Here is a summary of the results obtained:

### KNN Regressor

| Window Size | MAE     | RMSE     |
|-------------|---------|----------|
| 30          | 63.0793 | 100.9408 |
| 60          | 57.7650 | 93.6251  |
| 90          | 50.4311 | 78.6860  |

*Analysis:* The KNN model's performance improved as the window size increased, with the 90-day window yielding the lowest MAE and RMSE.

### Simple RNN

| Window Size | MAE     | RMSE     |
|-------------|---------|----------|
| 30          | 204.3943 | 315.2109 |
| 60          | 134.7820 | 176.2921 |
| 90          | 81.0846 | 130.7446 |

*Analysis:* Similar to KNN, the Simple RNN showed better performance with larger window sizes. The MAE and RMSE are significantly higher than the KNN model.

### GRU

| Window Size | MAE     | RMSE     |
|-------------|---------|----------|
| 30          | 231.5595 | 328.4980 |
| 60          | 177.1460 | 278.5381 |
| 90          | 153.3246 | 208.2133 |

*Analysis:* The GRU model's performance also improved with increasing window size. The MAE and RMSE are higher than both KNN and Simple RNN.

### LSTM

| Window Size | MAE     | RMSE     |
|-------------|---------|----------|
| 30          | 353.2603 | 509.9431 |
| 60          | 210.4903 | 310.6218 |
| 90          | 151.7005 | 207.5123 |

*Analysis:* The LSTM model, like the others, performed better with larger window sizes. The MAE and RMSE are the highest among all models for the 30 and 60 day windows, but closer to the GRU for the 90 day window.

### Bidirectional LSTM

| Window Size | MAE     | RMSE     |
|-------------|---------|----------|
| 30          | 133.4445 | 201.3737 |
| 60          | 191.2091 | 284.7557 |
| 90          | 177.5884 | 234.2708 |

*Analysis:* The Bidirectional LSTM shows varied performance across window sizes. The 30-day window had the lowest MAE and RMSE, while the 60 and 90-day windows performed worse than the Simple RNN and GRU for the same window sizes.

### Overall Comparison

Based on the MAE and RMSE values, the **KNN Regressor with a 90-day window** appears to be the best performing model among those tested for predicting the 'High' price of the NIFTY 50 index, achieving the lowest MAE (50.4311) and RMSE (78.6860).
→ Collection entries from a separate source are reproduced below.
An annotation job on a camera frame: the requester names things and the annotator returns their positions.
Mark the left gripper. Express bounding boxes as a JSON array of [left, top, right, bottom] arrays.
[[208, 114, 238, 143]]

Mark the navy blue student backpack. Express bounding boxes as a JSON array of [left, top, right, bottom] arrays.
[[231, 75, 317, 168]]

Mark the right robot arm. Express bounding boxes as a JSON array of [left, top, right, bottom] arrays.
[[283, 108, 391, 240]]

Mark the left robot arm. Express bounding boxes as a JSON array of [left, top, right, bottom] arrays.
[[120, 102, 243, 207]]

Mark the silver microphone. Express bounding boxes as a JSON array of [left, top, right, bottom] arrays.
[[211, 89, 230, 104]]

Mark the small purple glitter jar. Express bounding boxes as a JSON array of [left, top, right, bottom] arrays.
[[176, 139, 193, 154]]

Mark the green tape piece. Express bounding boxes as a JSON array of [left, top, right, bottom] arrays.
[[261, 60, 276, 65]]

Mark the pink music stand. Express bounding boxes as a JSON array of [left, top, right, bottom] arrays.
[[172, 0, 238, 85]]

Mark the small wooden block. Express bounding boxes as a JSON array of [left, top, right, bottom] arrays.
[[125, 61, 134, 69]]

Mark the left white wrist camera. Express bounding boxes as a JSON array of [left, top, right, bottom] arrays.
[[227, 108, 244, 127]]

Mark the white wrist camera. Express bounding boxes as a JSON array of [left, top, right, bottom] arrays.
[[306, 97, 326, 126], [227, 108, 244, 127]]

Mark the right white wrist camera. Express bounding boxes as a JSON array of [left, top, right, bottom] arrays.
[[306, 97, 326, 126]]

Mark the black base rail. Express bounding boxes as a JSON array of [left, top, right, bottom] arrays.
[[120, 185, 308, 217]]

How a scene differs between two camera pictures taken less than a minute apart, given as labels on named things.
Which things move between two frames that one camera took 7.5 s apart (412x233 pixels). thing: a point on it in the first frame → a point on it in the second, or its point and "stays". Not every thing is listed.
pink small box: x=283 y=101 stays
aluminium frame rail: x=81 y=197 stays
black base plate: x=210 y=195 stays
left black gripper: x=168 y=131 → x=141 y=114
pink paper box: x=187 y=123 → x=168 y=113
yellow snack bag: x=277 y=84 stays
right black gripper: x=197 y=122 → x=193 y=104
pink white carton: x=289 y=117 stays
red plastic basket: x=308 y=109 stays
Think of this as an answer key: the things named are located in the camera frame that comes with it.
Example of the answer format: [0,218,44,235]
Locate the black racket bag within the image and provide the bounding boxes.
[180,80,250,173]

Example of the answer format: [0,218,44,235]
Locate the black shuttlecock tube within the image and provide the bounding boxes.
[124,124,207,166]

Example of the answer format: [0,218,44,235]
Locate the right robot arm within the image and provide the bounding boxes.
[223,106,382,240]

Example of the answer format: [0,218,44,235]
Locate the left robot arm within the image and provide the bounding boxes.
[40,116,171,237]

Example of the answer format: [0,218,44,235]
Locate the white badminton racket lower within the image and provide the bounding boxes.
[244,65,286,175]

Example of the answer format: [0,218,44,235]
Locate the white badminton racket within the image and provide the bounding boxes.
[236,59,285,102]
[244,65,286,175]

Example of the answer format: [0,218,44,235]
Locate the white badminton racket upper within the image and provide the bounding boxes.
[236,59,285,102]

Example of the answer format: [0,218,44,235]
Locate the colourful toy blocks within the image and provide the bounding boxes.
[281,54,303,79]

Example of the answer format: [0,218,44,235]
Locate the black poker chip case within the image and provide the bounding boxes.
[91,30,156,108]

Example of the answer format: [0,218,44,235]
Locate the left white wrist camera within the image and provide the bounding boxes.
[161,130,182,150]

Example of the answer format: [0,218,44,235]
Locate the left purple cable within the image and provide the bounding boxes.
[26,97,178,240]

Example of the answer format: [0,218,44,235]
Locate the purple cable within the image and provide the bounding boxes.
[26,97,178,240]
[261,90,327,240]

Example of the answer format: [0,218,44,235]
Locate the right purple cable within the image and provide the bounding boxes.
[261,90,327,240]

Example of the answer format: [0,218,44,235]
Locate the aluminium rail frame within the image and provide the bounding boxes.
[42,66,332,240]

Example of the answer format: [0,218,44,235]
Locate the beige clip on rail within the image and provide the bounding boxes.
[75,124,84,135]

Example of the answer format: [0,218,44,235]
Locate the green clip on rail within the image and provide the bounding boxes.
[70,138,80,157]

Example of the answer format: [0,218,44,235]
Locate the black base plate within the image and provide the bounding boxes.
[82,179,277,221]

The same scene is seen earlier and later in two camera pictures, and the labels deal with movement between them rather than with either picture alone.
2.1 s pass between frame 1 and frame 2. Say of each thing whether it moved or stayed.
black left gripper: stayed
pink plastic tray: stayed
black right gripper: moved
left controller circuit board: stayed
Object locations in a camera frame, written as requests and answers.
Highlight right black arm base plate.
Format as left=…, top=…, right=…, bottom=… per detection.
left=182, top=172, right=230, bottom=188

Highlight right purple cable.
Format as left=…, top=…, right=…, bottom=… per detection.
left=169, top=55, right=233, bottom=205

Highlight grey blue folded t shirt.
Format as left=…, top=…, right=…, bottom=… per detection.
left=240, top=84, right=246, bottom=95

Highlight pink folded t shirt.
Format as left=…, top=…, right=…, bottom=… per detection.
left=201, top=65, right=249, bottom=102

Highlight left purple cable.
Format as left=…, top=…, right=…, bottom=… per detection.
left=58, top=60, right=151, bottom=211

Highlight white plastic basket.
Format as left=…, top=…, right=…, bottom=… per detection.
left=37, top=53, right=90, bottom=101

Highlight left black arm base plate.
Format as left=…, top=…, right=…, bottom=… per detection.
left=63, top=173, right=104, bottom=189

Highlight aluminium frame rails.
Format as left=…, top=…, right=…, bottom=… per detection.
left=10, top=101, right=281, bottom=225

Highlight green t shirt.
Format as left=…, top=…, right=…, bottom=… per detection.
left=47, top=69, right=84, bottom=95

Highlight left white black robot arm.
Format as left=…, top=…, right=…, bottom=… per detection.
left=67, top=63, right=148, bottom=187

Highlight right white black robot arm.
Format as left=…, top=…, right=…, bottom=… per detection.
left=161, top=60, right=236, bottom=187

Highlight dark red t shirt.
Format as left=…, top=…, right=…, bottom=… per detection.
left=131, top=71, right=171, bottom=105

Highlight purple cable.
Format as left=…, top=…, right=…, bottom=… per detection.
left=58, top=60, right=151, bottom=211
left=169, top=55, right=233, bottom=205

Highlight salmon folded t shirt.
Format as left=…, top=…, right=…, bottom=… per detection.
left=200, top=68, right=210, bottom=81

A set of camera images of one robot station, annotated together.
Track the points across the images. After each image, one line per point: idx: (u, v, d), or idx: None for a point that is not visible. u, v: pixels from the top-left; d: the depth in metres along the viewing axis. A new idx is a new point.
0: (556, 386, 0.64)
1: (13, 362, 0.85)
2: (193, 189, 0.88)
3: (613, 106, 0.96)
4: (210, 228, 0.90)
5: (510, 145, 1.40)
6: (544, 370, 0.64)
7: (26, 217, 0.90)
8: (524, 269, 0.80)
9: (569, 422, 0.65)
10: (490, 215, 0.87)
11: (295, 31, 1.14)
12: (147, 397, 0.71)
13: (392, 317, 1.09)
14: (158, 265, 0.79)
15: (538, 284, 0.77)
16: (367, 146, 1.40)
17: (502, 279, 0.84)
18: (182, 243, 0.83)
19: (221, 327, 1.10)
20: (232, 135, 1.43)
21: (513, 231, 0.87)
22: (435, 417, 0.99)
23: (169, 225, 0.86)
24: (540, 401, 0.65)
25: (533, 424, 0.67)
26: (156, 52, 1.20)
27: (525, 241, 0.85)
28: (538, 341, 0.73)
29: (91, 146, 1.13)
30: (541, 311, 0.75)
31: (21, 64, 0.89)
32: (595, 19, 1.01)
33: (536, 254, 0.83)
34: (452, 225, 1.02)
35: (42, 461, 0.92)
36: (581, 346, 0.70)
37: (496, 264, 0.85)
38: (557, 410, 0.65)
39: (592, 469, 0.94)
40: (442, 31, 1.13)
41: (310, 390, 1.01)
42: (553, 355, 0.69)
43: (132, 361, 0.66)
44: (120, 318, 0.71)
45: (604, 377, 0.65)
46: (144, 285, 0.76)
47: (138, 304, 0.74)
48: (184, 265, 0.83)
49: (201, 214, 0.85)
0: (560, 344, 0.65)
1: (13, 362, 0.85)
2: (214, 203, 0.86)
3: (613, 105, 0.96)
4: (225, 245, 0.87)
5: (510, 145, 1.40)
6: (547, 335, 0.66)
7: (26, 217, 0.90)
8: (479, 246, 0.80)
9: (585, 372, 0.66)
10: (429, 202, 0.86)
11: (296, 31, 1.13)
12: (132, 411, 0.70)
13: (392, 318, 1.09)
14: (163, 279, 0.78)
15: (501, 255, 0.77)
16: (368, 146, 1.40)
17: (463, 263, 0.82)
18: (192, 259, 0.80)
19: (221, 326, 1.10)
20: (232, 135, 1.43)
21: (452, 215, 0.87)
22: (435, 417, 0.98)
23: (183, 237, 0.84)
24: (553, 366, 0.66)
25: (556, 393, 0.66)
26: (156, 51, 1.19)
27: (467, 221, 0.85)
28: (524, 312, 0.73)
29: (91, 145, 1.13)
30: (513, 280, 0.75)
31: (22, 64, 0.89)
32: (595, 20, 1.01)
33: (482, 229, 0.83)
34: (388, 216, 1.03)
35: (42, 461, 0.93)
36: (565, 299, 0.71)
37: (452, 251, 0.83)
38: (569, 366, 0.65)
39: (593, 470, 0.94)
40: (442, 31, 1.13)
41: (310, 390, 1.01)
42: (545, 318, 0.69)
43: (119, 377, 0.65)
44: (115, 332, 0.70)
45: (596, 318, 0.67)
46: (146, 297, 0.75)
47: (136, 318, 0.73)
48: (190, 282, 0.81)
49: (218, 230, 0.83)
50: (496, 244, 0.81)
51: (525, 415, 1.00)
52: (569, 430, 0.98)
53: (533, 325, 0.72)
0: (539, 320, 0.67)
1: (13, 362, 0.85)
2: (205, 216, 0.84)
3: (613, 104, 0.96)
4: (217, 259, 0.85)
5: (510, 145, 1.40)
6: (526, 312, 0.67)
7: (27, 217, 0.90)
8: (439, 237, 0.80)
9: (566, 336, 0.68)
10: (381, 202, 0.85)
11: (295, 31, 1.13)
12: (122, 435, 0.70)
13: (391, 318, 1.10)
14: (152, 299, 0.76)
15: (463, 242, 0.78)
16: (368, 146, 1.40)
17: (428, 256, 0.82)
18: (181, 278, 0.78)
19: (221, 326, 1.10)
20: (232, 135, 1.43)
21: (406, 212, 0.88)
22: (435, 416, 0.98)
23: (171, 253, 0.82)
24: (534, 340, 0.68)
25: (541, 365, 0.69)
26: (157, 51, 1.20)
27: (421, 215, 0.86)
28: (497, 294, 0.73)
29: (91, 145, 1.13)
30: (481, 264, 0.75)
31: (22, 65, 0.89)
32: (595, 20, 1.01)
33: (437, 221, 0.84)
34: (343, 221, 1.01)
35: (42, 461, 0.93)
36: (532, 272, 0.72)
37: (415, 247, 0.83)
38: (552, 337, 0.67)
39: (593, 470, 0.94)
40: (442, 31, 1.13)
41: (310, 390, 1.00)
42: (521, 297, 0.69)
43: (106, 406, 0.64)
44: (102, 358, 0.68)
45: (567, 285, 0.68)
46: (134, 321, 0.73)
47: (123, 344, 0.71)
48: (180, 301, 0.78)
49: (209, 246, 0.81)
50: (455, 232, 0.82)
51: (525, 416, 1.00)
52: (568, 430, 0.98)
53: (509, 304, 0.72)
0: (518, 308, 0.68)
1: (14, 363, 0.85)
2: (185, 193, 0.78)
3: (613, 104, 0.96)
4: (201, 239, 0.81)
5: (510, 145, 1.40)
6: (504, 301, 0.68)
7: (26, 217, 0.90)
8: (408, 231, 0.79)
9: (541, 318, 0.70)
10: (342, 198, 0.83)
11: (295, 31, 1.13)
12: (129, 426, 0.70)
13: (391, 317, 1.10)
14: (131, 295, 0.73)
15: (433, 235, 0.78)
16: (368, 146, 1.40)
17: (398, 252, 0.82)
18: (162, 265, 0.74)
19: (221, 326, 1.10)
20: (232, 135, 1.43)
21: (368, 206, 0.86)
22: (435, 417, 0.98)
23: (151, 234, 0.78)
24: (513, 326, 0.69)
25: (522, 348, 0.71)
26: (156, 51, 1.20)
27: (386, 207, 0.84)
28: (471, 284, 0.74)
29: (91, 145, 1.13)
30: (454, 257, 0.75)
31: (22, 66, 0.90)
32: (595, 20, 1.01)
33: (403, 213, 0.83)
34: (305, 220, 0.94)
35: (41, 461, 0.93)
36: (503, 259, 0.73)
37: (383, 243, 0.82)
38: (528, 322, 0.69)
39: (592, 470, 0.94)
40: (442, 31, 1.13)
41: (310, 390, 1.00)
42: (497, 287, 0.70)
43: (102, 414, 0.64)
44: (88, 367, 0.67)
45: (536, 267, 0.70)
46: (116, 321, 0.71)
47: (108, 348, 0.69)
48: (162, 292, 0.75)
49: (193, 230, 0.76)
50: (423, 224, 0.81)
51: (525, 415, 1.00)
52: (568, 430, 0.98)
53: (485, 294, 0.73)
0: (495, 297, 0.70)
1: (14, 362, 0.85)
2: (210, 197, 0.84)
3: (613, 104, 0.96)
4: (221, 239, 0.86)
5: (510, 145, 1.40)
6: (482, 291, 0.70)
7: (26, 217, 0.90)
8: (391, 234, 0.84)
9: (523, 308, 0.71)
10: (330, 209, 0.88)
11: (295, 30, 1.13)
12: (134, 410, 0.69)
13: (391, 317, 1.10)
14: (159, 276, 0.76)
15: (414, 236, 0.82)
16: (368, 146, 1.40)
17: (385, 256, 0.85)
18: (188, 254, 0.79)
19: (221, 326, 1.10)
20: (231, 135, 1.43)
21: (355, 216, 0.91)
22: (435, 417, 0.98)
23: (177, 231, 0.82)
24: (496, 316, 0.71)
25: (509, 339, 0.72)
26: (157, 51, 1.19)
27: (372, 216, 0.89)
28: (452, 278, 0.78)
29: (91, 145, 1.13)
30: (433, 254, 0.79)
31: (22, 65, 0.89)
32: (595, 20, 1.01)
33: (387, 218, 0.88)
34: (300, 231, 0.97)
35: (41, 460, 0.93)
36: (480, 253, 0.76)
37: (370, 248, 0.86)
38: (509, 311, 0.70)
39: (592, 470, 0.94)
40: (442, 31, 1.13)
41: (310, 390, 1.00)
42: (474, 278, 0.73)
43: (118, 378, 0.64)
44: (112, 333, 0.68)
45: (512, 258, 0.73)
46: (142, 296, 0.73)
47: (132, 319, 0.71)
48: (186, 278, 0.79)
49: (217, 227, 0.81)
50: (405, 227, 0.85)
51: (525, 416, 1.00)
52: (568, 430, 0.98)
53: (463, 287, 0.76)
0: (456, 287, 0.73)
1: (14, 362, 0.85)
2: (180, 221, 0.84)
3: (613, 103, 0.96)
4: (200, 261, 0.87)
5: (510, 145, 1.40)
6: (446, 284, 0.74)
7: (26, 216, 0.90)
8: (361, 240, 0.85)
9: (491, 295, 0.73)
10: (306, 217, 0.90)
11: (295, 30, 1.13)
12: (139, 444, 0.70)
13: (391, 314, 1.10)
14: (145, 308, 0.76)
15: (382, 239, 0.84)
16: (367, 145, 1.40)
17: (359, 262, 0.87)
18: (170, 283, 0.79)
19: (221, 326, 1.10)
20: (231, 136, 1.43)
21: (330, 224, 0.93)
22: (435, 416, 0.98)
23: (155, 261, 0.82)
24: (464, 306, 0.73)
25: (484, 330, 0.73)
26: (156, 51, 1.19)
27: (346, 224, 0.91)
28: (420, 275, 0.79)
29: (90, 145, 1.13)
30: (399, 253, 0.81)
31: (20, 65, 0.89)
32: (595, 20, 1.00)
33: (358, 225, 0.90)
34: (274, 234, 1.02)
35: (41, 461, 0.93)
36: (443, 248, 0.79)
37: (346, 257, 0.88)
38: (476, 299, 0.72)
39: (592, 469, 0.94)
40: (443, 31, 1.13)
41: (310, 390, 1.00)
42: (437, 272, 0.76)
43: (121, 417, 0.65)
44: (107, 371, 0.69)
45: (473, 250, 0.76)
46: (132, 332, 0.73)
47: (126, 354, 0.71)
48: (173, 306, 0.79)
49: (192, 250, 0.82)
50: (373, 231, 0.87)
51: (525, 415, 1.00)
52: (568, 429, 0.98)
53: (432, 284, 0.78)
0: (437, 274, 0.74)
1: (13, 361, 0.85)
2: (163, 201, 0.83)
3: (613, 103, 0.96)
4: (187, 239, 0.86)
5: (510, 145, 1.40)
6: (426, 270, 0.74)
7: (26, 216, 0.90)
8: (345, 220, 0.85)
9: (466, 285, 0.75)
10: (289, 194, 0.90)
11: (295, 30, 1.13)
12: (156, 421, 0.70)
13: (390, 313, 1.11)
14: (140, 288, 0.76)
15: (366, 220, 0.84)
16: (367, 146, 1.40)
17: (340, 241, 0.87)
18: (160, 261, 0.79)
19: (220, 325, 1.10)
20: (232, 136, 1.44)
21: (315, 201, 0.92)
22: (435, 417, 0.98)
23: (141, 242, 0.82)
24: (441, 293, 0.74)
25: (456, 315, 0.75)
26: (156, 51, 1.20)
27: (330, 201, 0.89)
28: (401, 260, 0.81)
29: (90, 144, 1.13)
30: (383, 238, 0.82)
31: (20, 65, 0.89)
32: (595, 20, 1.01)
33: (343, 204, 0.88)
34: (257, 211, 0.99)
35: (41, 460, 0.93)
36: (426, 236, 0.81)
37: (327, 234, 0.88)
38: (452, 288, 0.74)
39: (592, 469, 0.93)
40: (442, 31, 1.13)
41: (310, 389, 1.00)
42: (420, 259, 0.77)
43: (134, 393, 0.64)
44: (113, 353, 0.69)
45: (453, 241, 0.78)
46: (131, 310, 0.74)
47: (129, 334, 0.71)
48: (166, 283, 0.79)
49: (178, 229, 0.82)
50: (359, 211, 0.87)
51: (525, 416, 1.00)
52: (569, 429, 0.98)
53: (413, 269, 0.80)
Among the deep learning models, the Simple RNN generally performed better than GRU and LSTM, with the 90-day window again yielding the best results. The Bidirectional LSTM showed promising results for the 30-day window, but its performance degraded for larger window sizes.

It's important to note that these results are based on the specific model configurations and hyperparameters used. Further tuning and experimentation could potentially improve the performance of all models.